● ACTIVITY
Copy, from the data below, each line that has the word "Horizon".
::::::::::
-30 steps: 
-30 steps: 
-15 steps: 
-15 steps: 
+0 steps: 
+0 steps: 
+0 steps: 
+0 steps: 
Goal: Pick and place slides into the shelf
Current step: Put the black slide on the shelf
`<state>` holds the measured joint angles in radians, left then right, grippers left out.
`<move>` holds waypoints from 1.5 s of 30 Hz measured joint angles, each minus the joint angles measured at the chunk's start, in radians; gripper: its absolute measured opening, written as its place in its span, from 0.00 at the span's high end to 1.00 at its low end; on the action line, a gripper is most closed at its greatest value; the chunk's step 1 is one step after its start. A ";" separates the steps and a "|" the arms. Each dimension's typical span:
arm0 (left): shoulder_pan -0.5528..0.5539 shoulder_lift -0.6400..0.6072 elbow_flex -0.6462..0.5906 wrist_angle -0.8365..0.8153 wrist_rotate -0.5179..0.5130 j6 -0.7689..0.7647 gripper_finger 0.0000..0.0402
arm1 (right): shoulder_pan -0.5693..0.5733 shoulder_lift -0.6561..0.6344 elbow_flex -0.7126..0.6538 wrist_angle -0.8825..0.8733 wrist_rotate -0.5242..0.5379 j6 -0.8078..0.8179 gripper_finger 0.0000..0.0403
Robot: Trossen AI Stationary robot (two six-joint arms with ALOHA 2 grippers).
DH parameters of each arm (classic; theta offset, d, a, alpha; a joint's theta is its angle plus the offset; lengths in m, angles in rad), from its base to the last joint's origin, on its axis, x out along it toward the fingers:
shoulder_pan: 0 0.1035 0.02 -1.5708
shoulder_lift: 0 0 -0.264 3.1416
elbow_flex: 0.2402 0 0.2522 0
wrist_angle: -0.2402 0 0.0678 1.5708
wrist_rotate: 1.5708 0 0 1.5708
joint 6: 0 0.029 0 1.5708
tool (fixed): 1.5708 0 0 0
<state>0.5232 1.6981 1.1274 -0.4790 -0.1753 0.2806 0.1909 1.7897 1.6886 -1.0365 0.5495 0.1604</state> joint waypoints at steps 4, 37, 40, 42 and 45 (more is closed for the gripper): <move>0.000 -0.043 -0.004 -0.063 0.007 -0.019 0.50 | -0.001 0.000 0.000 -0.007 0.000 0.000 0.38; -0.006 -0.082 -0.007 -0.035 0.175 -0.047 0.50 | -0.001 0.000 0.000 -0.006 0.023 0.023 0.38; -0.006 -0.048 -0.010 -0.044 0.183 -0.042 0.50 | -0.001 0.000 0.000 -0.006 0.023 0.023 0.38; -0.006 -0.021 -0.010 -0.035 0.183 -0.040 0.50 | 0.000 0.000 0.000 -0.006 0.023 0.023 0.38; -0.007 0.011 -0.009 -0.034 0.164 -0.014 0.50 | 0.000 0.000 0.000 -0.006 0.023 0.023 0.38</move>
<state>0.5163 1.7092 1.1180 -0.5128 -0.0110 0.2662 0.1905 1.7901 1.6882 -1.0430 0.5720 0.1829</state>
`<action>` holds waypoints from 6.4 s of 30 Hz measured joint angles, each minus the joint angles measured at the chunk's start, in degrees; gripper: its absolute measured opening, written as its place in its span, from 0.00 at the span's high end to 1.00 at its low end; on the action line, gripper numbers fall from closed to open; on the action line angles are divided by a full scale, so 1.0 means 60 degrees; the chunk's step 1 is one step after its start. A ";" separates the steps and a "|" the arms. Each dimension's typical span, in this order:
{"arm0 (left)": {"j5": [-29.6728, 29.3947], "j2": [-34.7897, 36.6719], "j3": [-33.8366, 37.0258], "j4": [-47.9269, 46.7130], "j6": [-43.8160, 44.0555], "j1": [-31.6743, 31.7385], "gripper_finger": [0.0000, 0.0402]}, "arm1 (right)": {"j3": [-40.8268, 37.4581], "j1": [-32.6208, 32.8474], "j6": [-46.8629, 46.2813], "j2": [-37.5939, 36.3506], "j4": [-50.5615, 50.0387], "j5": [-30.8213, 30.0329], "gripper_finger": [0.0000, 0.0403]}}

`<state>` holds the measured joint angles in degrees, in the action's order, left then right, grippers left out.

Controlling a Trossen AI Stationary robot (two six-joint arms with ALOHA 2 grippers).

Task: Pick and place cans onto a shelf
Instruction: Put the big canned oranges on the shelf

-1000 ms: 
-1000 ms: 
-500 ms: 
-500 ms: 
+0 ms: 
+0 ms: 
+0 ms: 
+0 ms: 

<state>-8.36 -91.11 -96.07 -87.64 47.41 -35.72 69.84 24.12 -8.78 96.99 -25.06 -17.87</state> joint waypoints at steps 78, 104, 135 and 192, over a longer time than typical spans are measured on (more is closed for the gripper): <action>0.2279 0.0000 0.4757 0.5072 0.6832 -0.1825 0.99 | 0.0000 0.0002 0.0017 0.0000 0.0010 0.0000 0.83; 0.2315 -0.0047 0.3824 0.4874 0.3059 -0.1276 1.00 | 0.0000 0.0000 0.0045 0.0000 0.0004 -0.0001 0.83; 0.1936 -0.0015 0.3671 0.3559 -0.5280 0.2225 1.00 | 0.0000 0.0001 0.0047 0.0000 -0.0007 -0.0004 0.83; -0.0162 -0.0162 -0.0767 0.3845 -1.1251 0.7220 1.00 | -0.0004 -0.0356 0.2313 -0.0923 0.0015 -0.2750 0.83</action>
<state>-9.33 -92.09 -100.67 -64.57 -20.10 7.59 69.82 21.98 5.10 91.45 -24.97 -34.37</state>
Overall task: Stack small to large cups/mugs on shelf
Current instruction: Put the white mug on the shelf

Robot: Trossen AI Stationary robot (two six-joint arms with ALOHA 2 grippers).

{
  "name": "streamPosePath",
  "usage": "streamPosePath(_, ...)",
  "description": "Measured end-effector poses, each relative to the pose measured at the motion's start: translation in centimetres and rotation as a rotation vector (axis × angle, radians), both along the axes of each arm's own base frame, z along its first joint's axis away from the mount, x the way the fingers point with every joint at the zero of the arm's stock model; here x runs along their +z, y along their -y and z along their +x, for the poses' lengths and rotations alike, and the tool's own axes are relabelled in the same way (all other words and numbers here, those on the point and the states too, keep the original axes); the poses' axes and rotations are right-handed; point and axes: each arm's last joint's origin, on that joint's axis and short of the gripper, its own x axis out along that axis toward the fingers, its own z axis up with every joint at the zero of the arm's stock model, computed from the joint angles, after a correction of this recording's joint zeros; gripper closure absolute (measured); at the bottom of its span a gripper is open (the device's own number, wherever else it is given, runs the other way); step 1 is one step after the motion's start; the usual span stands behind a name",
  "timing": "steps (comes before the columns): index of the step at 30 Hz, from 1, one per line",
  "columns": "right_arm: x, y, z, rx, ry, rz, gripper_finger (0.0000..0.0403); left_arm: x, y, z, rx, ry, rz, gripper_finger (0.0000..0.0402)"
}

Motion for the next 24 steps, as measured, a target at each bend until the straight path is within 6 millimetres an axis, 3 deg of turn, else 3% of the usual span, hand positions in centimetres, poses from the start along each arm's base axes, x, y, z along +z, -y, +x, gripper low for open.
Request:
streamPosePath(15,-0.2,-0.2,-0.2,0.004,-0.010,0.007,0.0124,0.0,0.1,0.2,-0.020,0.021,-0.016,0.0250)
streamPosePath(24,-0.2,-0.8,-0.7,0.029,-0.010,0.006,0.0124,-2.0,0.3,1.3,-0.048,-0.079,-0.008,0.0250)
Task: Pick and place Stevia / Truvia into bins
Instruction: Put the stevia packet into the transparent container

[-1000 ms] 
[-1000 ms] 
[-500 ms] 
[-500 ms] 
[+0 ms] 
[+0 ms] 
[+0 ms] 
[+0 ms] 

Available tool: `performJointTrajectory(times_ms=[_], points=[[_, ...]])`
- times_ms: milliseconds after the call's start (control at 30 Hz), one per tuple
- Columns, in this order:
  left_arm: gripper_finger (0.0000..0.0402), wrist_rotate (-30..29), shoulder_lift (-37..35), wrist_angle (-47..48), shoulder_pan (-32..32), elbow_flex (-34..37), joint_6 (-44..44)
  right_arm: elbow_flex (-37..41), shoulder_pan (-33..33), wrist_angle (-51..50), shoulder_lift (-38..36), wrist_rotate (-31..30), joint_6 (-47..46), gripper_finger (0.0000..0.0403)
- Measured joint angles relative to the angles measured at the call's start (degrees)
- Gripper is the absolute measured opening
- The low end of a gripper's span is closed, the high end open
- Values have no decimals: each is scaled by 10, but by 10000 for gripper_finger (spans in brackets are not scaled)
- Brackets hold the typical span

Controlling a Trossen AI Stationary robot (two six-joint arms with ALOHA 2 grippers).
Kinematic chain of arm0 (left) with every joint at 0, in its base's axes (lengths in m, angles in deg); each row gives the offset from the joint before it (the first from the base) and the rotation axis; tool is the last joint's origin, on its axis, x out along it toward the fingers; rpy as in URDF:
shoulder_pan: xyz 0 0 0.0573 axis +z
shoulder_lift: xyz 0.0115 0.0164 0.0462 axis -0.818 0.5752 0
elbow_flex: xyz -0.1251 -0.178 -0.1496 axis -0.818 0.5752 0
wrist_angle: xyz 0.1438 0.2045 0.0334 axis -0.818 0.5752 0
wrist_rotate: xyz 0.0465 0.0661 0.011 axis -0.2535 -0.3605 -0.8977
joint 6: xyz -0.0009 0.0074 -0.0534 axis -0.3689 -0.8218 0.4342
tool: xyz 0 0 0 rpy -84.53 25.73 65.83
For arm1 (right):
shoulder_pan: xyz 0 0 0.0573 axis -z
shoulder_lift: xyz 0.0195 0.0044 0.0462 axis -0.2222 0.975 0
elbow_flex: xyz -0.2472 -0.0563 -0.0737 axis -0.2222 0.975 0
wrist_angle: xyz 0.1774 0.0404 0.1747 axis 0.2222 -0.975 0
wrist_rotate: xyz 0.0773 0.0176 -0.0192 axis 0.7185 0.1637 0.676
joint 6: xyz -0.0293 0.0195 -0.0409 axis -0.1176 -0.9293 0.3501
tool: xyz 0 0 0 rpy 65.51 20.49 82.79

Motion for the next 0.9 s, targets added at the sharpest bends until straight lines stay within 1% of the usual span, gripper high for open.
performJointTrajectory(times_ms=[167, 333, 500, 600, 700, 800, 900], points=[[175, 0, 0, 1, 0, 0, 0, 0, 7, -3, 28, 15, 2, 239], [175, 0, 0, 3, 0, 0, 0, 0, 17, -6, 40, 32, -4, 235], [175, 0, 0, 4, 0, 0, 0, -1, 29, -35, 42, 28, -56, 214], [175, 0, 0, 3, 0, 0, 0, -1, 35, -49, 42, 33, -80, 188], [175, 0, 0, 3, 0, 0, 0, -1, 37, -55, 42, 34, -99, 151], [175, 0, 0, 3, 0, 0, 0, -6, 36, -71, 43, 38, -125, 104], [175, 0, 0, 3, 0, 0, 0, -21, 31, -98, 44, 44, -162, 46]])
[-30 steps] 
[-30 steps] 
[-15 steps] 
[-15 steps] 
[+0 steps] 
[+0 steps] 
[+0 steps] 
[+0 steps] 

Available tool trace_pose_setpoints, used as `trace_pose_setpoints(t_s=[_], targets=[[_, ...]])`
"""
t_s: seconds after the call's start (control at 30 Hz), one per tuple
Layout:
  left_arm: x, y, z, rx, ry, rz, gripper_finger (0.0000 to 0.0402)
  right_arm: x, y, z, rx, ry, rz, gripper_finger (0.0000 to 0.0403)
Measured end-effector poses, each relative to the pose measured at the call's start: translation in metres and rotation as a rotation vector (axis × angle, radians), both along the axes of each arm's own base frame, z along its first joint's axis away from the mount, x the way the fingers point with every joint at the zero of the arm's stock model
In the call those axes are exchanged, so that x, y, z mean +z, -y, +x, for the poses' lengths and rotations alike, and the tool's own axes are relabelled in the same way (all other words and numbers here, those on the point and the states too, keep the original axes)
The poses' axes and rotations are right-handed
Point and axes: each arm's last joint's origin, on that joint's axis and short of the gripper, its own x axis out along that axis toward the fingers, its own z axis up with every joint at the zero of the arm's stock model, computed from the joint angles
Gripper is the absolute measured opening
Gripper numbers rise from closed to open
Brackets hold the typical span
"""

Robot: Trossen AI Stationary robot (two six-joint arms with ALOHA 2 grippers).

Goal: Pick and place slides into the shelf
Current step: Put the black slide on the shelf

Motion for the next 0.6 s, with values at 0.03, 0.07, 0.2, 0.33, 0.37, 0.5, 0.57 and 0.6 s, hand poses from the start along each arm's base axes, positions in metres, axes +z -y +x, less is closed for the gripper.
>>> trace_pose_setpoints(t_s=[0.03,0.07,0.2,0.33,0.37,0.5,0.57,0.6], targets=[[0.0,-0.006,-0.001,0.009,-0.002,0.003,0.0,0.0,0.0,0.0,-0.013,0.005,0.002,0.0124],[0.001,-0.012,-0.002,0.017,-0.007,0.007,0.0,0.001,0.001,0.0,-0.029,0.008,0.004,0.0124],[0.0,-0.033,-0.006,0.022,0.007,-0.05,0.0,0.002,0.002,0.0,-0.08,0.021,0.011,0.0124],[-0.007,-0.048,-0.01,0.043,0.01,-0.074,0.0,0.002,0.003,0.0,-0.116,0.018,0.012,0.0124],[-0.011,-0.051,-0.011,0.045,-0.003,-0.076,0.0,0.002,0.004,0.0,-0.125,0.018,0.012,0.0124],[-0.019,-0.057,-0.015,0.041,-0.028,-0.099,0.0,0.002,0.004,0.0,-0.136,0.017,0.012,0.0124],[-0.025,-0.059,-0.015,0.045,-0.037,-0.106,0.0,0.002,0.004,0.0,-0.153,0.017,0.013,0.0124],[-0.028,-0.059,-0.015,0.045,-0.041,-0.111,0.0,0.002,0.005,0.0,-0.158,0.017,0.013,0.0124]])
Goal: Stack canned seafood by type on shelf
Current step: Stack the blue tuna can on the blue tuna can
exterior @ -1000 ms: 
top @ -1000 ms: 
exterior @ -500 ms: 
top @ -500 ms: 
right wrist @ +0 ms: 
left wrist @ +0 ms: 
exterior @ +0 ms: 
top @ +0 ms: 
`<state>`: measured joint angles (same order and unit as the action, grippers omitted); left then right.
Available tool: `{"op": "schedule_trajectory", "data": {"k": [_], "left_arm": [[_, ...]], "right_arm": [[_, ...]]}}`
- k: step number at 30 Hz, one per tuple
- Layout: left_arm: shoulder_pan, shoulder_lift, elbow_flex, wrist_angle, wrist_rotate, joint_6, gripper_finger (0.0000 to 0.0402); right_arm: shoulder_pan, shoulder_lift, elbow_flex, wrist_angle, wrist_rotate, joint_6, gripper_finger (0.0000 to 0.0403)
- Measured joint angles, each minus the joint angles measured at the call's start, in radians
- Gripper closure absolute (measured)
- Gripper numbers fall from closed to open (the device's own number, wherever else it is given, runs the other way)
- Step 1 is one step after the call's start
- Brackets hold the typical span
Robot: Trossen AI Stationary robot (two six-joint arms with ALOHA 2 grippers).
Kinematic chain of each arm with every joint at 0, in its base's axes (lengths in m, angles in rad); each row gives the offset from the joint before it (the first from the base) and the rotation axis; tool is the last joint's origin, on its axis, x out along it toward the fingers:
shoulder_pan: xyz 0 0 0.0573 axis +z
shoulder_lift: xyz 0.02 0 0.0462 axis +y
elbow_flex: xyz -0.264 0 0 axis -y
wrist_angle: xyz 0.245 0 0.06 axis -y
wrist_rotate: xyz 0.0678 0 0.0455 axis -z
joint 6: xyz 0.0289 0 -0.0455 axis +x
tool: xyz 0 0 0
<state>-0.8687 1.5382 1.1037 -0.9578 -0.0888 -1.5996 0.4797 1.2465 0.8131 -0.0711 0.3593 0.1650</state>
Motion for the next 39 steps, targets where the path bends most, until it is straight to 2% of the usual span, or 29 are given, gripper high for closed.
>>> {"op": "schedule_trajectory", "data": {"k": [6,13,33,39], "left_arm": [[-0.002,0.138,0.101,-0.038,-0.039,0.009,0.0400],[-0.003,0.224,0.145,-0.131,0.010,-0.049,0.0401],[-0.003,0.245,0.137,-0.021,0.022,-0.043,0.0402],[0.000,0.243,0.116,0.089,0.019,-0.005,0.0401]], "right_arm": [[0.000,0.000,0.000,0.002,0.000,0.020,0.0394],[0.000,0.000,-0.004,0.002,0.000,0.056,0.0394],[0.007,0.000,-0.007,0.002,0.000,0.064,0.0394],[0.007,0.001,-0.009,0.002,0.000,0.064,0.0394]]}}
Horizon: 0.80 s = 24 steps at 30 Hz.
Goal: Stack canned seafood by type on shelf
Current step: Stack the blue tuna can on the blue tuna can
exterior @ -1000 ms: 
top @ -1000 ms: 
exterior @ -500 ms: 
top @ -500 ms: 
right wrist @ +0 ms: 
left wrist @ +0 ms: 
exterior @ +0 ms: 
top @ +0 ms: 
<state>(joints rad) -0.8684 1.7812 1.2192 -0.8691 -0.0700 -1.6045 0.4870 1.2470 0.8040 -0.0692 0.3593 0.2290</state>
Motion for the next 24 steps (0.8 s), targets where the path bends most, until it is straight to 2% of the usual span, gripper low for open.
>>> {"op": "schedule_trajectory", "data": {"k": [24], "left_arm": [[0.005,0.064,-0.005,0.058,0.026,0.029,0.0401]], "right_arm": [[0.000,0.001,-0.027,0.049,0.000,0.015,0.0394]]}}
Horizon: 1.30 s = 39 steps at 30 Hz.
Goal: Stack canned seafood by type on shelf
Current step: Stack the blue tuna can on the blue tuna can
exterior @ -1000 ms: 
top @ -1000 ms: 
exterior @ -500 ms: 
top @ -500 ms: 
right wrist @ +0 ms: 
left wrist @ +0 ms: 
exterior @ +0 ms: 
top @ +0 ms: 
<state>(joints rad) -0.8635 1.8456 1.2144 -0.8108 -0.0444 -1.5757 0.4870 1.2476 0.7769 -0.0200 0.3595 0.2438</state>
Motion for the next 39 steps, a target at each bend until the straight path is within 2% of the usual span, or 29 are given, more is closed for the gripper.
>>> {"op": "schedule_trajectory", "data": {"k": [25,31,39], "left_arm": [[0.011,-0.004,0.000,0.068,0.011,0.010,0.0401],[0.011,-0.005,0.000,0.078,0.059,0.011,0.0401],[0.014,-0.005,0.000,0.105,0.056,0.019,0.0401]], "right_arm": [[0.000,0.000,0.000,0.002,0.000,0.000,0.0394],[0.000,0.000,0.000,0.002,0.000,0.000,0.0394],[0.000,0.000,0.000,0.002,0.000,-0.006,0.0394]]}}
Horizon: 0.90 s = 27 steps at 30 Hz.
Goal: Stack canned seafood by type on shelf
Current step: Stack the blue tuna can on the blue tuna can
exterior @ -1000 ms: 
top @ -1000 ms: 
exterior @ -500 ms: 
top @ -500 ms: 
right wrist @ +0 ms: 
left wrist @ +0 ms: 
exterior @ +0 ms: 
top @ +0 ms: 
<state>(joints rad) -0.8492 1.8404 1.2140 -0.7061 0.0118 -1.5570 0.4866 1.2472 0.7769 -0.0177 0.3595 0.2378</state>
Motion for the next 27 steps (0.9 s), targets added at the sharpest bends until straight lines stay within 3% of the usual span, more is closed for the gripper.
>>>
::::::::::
● OUTPUT OF THE EXERCISE
Horizon: 0.80 s = 24 steps at 30 Hz.
Horizon: 1.30 s = 39 steps at 30 Hz.
Horizon: 0.90 s = 27 steps at 30 Hz.

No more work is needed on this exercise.